Everything in the listing below except the pictures should be reproduced exactly.

------ Data excerpt

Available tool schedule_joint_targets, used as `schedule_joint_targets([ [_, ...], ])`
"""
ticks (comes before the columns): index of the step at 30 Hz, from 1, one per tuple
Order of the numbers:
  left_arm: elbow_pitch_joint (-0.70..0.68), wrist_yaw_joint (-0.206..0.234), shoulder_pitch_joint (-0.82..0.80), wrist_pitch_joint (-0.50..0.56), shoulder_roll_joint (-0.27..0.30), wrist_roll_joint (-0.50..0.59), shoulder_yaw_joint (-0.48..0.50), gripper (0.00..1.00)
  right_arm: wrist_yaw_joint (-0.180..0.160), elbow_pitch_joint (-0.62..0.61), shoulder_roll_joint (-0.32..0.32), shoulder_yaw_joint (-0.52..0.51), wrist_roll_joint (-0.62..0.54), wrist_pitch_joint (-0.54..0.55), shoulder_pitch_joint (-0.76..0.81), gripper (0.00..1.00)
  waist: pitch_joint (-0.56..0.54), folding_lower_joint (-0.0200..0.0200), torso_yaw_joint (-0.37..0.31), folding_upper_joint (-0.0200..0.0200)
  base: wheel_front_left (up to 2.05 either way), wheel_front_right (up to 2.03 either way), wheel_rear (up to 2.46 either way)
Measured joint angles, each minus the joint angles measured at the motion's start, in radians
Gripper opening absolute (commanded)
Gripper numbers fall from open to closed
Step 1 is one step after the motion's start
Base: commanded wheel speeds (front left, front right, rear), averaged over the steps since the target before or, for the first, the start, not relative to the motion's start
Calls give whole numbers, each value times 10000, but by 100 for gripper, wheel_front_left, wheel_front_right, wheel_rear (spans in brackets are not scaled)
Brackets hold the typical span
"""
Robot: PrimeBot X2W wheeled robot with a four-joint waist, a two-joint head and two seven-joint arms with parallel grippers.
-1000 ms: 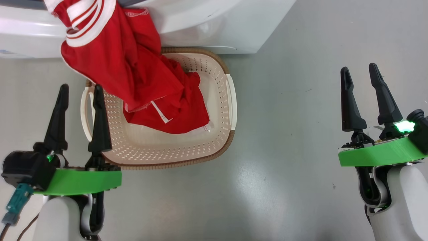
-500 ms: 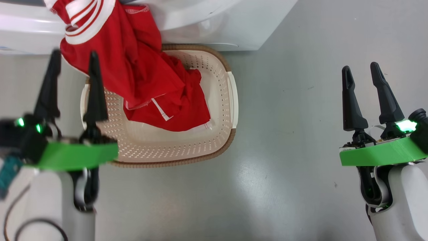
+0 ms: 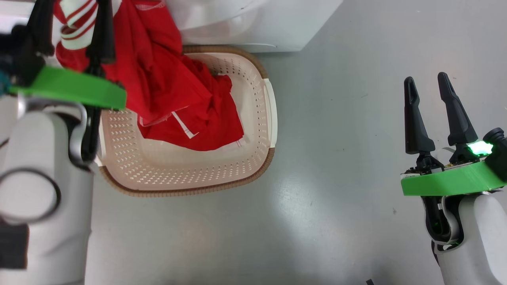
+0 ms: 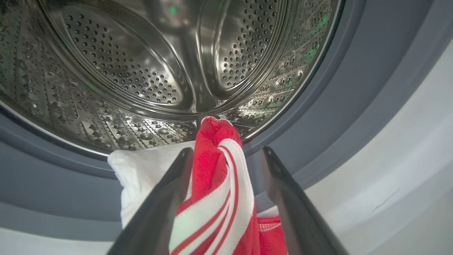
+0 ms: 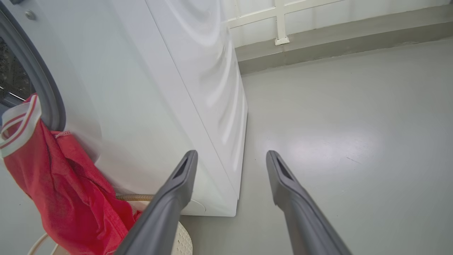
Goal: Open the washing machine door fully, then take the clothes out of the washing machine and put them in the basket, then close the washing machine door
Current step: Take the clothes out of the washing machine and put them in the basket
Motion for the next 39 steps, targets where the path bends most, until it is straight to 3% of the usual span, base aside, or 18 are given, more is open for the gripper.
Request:
schedule_joint_targets([
  [6,1664,0,-1161,685,105,-140,-196,100,0,-15,67,-4,2,0,-12,100,162,0,-120,0,0,0,0],
  [17,4082,4,-2691,719,320,-211,-257,100,0,-44,113,-8,2,0,-226,100,277,0,-267,0,0,0,0],
  [18,4263,4,-2777,629,320,-215,-268,82,0,-40,119,-10,2,0,-225,100,272,0,-273,0,0,0,0],
  [19,4414,4,-2851,571,320,-217,-299,41,0,-42,123,-13,2,0,-225,100,265,0,-277,0,0,0,0],
  [21,4648,2,-2951,351,320,-228,-437,0,0,-46,125,-27,2,0,-225,100,252,0,-273,0,0,0,0],
  [31,4608,-2,-2759,-453,297,-546,-537,0,0,-52,140,-67,2,0,-205,100,90,0,-125,0,0,0,0],
  [39,2619,-4,152,-541,-163,-947,-242,0,0,-29,151,-67,2,0,-182,100,-150,0,7,0,0,0,0],
])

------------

The answer:
Available tool schedule_joint_targets, used as `schedule_joint_targets([ [_, ...], ])`
"""
ticks (comes before the columns): index of the step at 30 Hz, from 1, one per tuple
Order of the numbers:
  left_arm: elbow_pitch_joint (-0.70..0.68), wrist_yaw_joint (-0.206..0.234), shoulder_pitch_joint (-0.82..0.80), wrist_pitch_joint (-0.50..0.56), shoulder_roll_joint (-0.27..0.30), wrist_roll_joint (-0.50..0.59), shoulder_yaw_joint (-0.48..0.50), gripper (0.00..1.00)
  right_arm: wrist_yaw_joint (-0.180..0.160), elbow_pitch_joint (-0.62..0.61), shoulder_roll_joint (-0.32..0.32), shoulder_yaw_joint (-0.52..0.51), wrist_roll_joint (-0.62..0.54), wrist_pitch_joint (-0.54..0.55), shoulder_pitch_joint (-0.76..0.81), gripper (0.00..1.00)
  waist: pitch_joint (-0.56..0.54), folding_lower_joint (-0.0200..0.0200), torso_yaw_joint (-0.37..0.31), folding_upper_joint (-0.0200..0.0200)
  base: wheel_front_left (up to 2.05 either way), wheel_front_right (up to 2.03 either way), wheel_rear (up to 2.46 either way)
Measured joint angles, each minus the joint angles measured at the motion's start, in radians
Gripper opening absolute (commanded)
Gripper numbers fall from open to closed
Step 1 is one step after the motion's start
Base: commanded wheel speeds (front left, front right, rear), averaged over the steps since the target before or, for the first, the start, not relative to the motion's start
Calls give whole numbers, each value times 10000, but by 100 for gripper, wheel_front_left, wheel_front_right, wheel_rear (spans in brackets are not scaled)
Brackets hold the typical span
"""
Robot: PrimeBot X2W wheeled robot with a four-joint waist, a two-joint head and two seven-joint arms with parallel grippers.
-1000 ms: 
-500 ms: 
+0 ms: 
+0 ms: 
+0 ms: 
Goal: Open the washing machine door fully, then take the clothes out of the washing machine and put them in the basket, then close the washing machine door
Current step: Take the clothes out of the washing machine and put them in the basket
Motion for the next 39 steps, targets where the path bends most, until it is straight to 3% of the usual span, base aside, or 18 are given, more is open for the gripper.
Request:
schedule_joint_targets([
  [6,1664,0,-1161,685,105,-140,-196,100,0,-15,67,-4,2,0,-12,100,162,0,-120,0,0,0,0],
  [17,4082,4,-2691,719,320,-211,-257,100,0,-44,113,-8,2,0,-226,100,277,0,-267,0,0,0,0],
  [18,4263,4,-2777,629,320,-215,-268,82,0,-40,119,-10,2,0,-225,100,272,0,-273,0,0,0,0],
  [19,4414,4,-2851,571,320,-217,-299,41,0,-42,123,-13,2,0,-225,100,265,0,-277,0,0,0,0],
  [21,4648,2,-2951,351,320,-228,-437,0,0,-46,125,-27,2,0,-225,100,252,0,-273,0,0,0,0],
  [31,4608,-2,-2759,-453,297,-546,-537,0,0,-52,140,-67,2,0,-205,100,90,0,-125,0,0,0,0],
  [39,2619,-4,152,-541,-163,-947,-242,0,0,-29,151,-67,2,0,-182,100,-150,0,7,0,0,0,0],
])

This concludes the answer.